| Your goal |
Your task is to reproduce exactly the lines from the line with "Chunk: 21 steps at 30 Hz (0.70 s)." through the end of the records below.

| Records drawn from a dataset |
★ ★ ★

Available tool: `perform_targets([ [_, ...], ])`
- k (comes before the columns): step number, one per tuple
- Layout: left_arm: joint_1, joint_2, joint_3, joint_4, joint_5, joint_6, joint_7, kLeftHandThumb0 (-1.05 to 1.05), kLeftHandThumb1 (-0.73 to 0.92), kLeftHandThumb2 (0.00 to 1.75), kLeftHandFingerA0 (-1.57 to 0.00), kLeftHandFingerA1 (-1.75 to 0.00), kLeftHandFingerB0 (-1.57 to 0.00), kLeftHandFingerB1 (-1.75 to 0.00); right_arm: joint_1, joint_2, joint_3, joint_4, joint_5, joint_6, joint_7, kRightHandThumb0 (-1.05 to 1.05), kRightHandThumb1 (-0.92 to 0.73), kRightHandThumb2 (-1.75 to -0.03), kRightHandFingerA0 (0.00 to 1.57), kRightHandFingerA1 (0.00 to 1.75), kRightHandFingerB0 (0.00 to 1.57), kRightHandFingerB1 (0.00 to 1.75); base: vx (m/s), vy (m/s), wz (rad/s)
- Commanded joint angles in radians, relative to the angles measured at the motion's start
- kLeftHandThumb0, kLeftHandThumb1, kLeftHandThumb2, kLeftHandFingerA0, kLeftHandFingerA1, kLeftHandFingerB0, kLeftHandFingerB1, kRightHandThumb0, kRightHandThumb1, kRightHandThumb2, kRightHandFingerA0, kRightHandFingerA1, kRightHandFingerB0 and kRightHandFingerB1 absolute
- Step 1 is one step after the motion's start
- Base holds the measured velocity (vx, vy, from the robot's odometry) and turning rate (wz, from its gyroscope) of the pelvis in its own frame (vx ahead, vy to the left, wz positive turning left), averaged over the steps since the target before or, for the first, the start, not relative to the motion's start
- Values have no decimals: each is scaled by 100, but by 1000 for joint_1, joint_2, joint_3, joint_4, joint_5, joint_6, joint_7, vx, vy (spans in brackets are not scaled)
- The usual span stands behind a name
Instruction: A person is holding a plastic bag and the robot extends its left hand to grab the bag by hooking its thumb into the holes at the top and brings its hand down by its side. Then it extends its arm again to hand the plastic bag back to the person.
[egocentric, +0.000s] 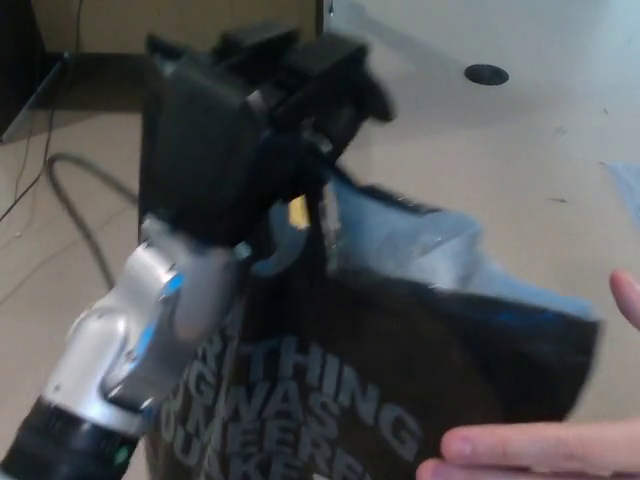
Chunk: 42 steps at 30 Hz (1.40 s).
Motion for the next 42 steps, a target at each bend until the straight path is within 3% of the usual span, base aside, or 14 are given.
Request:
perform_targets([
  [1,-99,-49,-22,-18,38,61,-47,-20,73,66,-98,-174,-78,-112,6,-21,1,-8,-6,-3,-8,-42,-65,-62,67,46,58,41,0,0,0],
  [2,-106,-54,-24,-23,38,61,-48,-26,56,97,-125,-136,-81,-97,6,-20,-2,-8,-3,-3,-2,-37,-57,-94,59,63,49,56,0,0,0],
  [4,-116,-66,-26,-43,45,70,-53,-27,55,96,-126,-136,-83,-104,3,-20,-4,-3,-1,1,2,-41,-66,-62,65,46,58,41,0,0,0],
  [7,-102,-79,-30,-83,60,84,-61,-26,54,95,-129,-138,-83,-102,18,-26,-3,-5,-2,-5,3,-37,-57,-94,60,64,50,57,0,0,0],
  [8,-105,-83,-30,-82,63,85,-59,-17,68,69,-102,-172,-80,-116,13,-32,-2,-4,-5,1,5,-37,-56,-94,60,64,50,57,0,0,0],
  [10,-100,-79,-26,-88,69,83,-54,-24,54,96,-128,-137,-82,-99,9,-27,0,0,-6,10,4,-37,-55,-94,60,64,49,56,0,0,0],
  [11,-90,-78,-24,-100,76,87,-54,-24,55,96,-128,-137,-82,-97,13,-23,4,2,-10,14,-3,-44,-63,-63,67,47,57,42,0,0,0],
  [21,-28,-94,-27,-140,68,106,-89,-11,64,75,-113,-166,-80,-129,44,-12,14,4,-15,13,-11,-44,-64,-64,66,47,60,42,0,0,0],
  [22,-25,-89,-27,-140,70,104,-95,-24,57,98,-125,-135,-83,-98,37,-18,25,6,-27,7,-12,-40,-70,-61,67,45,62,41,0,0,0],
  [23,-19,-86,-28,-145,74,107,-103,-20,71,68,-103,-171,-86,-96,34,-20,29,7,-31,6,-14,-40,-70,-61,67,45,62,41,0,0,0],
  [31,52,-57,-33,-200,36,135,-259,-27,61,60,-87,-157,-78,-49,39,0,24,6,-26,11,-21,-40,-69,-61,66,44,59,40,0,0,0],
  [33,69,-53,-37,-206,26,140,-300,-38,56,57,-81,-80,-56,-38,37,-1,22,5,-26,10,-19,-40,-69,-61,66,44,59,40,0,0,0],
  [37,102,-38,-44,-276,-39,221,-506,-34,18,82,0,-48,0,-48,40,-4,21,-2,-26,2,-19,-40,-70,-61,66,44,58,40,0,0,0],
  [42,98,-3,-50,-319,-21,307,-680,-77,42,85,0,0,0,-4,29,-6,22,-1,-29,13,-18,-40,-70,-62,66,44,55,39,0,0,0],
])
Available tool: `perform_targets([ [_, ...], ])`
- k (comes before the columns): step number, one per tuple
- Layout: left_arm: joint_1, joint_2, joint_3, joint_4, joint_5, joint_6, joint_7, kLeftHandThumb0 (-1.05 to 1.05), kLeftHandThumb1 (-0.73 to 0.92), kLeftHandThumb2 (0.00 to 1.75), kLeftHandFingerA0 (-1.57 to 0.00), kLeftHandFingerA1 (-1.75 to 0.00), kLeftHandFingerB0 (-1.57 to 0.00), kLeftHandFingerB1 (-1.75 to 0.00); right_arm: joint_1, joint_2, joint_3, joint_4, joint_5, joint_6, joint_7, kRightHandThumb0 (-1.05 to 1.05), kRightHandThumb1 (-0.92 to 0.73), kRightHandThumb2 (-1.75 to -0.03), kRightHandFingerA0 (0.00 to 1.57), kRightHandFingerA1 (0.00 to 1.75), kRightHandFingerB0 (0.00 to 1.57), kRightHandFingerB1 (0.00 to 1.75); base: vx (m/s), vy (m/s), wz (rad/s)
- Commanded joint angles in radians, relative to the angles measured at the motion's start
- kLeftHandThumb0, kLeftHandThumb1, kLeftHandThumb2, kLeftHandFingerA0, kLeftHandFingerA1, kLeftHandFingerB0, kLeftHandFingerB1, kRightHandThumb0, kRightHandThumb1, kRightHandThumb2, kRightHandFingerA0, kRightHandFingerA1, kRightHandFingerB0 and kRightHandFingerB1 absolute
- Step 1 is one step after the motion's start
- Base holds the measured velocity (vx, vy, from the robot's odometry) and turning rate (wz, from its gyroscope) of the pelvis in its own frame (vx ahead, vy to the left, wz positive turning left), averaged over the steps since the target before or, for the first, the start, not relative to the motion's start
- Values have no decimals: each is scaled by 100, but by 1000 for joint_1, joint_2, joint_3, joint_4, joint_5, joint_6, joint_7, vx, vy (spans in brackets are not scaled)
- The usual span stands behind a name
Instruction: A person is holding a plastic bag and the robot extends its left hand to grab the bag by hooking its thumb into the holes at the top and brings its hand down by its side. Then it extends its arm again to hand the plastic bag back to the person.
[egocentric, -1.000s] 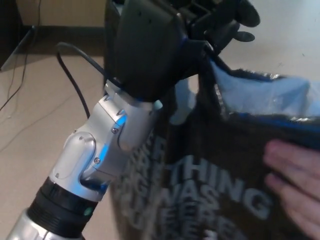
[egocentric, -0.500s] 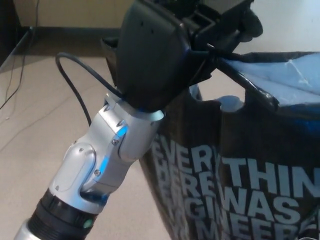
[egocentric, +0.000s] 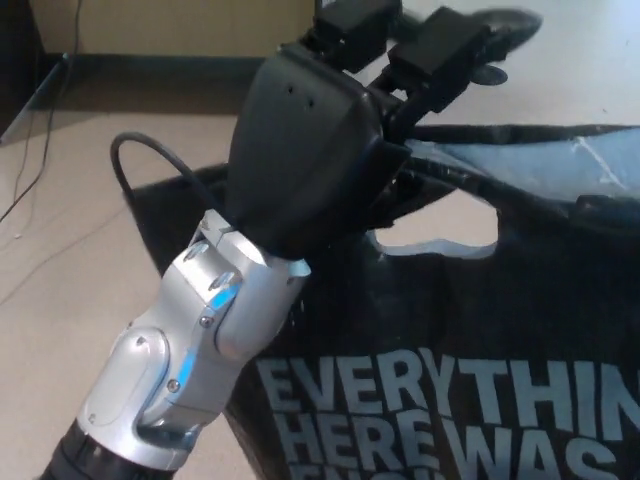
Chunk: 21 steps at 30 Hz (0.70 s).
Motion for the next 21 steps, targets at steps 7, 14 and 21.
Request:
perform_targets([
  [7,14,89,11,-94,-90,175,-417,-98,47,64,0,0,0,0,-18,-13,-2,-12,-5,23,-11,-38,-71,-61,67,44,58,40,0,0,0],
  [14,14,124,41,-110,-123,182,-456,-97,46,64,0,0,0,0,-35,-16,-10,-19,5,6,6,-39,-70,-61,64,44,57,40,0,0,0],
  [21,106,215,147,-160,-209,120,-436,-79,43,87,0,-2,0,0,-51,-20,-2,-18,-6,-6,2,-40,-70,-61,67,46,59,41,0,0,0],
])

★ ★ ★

| Solution |
Chunk: 21 steps at 30 Hz (0.70 s).
Motion for the next 21 steps, targets at steps 7, 14 and 21.
Request:
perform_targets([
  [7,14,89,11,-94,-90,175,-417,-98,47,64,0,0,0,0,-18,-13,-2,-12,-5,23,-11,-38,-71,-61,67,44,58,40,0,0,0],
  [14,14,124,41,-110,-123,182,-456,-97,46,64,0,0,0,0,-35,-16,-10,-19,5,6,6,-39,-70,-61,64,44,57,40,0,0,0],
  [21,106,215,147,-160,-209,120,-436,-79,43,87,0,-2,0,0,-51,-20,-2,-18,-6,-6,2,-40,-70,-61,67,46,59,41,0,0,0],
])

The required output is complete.